Calculation results of 3 psychoacoustic parameters plus overall SPL based on the standstill measurement signal

4.2 Analysis of Whistling Noise

In the post-processing of the raw time signal the spectrums and spectrograms were produced with the help of Fast Fourier Transformation in the same manner. The goal is to find evidence which is refer to the failure. Figure 10 illustrates the frequency content of time signal of sound pressure in reverse gear speed. The red coloured markings show the changing of frequency content and sound pressure level in correlation with the motion of the car.

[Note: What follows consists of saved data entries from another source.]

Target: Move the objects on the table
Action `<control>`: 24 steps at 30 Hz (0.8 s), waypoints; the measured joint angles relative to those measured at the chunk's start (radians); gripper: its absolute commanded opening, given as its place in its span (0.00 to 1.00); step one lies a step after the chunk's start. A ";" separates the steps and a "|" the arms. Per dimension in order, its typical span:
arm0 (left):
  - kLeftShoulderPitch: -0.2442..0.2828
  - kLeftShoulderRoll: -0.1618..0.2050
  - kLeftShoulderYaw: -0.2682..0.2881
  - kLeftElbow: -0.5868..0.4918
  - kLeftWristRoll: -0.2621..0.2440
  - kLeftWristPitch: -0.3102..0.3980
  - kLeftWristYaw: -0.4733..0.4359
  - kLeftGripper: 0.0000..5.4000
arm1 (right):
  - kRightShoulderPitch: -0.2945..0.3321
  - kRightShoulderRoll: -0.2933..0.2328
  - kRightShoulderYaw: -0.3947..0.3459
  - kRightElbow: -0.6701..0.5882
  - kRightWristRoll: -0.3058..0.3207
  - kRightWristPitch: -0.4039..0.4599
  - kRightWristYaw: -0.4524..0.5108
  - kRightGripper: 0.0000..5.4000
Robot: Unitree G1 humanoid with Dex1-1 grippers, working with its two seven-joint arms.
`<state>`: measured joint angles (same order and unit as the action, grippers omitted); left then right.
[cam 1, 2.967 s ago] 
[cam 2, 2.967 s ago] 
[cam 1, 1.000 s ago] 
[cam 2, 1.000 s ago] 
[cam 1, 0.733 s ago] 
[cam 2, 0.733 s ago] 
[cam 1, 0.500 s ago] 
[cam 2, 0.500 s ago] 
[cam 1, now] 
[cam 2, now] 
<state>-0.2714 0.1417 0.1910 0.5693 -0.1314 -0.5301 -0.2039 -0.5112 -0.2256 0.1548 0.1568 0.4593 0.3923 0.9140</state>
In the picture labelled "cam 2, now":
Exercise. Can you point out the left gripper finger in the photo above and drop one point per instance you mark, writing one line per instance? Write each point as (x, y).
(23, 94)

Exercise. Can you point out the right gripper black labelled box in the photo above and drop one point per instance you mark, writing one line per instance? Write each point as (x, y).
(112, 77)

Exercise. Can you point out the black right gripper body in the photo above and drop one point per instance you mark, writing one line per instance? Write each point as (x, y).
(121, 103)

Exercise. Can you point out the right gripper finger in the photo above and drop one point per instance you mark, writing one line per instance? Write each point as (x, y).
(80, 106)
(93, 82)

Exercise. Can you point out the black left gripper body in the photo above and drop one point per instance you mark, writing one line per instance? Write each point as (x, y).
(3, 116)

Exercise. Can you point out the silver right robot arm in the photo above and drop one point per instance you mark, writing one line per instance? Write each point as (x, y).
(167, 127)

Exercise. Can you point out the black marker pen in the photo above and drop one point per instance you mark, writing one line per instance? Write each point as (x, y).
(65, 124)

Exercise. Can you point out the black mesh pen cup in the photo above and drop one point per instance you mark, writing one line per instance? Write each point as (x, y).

In the low frequency range 3^rd, 6^th and 9^th order of the ignition noise appeared. After a certain speed of the car the noise originated from the ignition is not significant anymore, since the car is not accelerating any more, the load is reduced. In the higher frequency range between 500 Hz and 4000 Hz one can clearly see the increased level of sound pressure when the car is accelerating, then creeping and finally stopping. On the other hand, during rolling, the noise disappeared. After the car was accelerated for 8 s, due to the mechanical energy loss of the motor the velocity started to decrease.

However, because of the momentum, the car was still moving for a while without energy investment, roughly for additionally 10 s. Near idle speed the car reached the creeping phase. After that the car was stopped with the brake pedal under 2 s. This chart shows us that, the whistling noise only occurs, when the transmission is under load, but only in reverse gear.

Fig. 10.

Interior noise in reverse gear speed

The calculation of the psychoacoustic parameters was also done for the raw time signal similar as already described in chapter 4.1. Due to the longer time signal (approx. 30 s) we took relevant time ranges which were related to significant phases of the ride:

• 0–8, 5 s: acceleration phase from stillstand

• 10–18 s: rollout phase from max. speed to creeping speed

• 20–26 s: creeping phase at idle engine speed

In Fig. 11 the calculation results are shown for each calculated psychoacoustical parameters and for each significant ride phase. The results show on the top left (red and blue curves) and top right (red and blue curves) diagrams, that for the accelerating and for the creeping phase (in both is the whine/whistle noise present) the overall SPL and the loudness have lower levels as in the rollout phase where no whistle/whine noise is present.

Regarding the roughness it can be stated that the noise in the investigated ride phases is not rough, and the three curves are almost on the same level. The sharpness is in case of accelerating (bottom right red curve) and creeping (bottom right blue curve) is distinctly higher than in roll-out phase. So, the results meet well with our expectations that a whine/whistling noise has higher frequency contents, thus it is sharp and could be disturbing for some people too.

Fig. 11.

Calculation results of 3 psychoacoustic parameters plus overall SPL based on the interior noise measurement for 3 ride condition

5 Conclusions

Present article illustrated, based on real-life acoustic problems on motor vehicles the difficulties of the characterization and judging of noise phenomena. Due to the lack of detailed information about the gearbox components in both presented cases, unfortunately it was not possible to exactly define whether a failure or a normal operation noise occurred. We can only presume that in the first case (gear shift noise) the occurred noise did not result from a mechanical fault, the gearbox and the gear shifting mechanism worked well. In the second case (whine noise) we can rather interpret the occurred noise as a fault noise since upper class (almost luxury) car must not produce such a noticeable noise.

With psychoacoustic investigations could be proved in both cases that the noises can be really perceived disturbing. In the first case the noise was rather rough, in the second case it was rather sharp. The claims of the owner were reasonable. Unfortunately, the objective of the investigations could not be fully reached due to the lack of important details about the gearboxes, nevertheless, the investigations will continue.